Exercise prompt: Print the listing below a second time, exactly, and omit its images.

Given data:
▼▼▼
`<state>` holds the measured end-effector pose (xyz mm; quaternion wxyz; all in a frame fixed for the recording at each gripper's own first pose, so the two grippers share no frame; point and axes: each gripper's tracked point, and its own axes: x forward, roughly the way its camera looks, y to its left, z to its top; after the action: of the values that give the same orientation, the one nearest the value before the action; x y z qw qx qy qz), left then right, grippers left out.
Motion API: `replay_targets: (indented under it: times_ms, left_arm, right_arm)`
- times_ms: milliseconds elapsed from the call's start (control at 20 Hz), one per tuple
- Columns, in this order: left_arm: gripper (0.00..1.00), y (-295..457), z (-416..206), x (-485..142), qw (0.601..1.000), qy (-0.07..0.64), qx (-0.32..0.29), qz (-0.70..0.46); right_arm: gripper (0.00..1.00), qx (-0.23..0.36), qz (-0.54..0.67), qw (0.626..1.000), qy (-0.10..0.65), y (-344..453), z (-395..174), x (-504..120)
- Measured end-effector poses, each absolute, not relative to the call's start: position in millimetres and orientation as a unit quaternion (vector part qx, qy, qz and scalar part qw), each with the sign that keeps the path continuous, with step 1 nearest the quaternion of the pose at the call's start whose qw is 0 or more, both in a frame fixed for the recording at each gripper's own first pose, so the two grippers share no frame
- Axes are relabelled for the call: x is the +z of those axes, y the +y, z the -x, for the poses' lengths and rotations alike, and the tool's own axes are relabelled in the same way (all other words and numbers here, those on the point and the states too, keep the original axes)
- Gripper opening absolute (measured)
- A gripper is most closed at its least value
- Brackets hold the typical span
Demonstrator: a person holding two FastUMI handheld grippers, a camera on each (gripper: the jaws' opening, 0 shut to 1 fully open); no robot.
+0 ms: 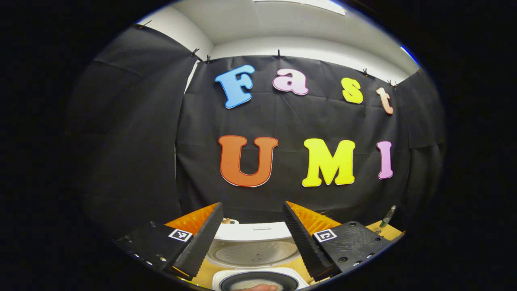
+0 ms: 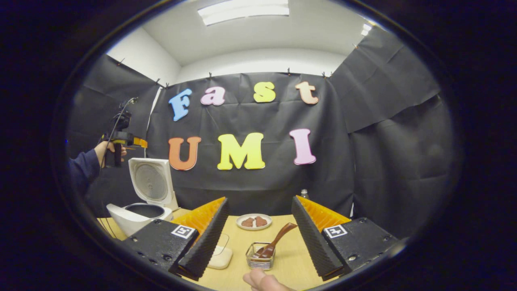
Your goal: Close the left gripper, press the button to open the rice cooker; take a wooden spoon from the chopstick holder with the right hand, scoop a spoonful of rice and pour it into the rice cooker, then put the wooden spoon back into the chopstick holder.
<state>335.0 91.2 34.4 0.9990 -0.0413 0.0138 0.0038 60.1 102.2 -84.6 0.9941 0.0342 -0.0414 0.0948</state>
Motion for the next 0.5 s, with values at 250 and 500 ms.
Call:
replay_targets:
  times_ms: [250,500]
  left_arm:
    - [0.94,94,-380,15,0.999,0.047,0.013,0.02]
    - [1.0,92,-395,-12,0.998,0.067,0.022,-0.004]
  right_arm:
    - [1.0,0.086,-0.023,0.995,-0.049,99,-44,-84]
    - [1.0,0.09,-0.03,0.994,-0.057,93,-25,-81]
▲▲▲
Expected output:
`<state>` holds the measured end-effector pose (xyz mm; quaternion wxyz; all in a frame fixed for the recording at each gripper's own first pose, so the two grippers share no frame; point and axes: each gripper's tracked point, and its own axes: x forward, roughly the way its camera looks, y to its left, z to its top; after the action: of the values that give the same orientation, the one nearest the value before the action; x y z qw qx qy qz), left then right, grippers left out.
Motion API: `replay_targets: (indented under it: times_ms, left_arm, right_arm)`
- times_ms: milliseconds elapsed from the call's start (control at 20 Hz), one per tuple
- Columns, in this order: left_arm: gripper (0.00..1.00), y (-295..457), z (-416..206), x (-485..142), qw (0.601..1.000), qy (-0.07..0.64), qx (-0.32..0.29), qz (-0.70..0.46); right_arm: gripper (0.00..1.00), qx (-0.23..0.36), qz (-0.54..0.67), qw (0.626..1.000), qy (-0.10..0.65), y (-344..453), z (-395..174), x (-504..120)
- Measured end-effector poses, each absolute, not relative to the call's start: position in millimetres and orientation as a unit quaternion (vector part qx, qy, qz and scalar part qw), each with the sign that keeps the path continuous, with step 1 nearest the quaternion of the pose at the call's start whose qw is 0 or more, both in a frame fixed for the recording at each gripper's own first pose, so the two grippers share no frame
- Axes are relabelled for the call: x is the +z of those axes, y the +y, z the -x, for the poses' lengths and rotations alike, and the tool's own axes are relabelled in the same way (all other words and numbers here, those on the point and the states too, keep the original axes)
- Gripper opening absolute (measured)
- A gripper is most closed at its least value
- Brackets hold the typical span
Demonstrator: a person holding two FastUMI handheld grippers, a camera on each (gripper: the jaws' opening, 0 shut to 1 fully open); no robot.
+0 ms: 
+0 ms: 
Your goal: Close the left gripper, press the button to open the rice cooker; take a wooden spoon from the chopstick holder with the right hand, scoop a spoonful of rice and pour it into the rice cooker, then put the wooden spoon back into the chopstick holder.
<state>335.0 91.2 34.4 0.9990 -0.0413 0.0138 0.0038 60.1 102.2 -84.6 0.9941 0.0342 -0.0414 0.0948</state>
Motion for the next 0.5 s, with values at 250 and 500 ms.
Call:
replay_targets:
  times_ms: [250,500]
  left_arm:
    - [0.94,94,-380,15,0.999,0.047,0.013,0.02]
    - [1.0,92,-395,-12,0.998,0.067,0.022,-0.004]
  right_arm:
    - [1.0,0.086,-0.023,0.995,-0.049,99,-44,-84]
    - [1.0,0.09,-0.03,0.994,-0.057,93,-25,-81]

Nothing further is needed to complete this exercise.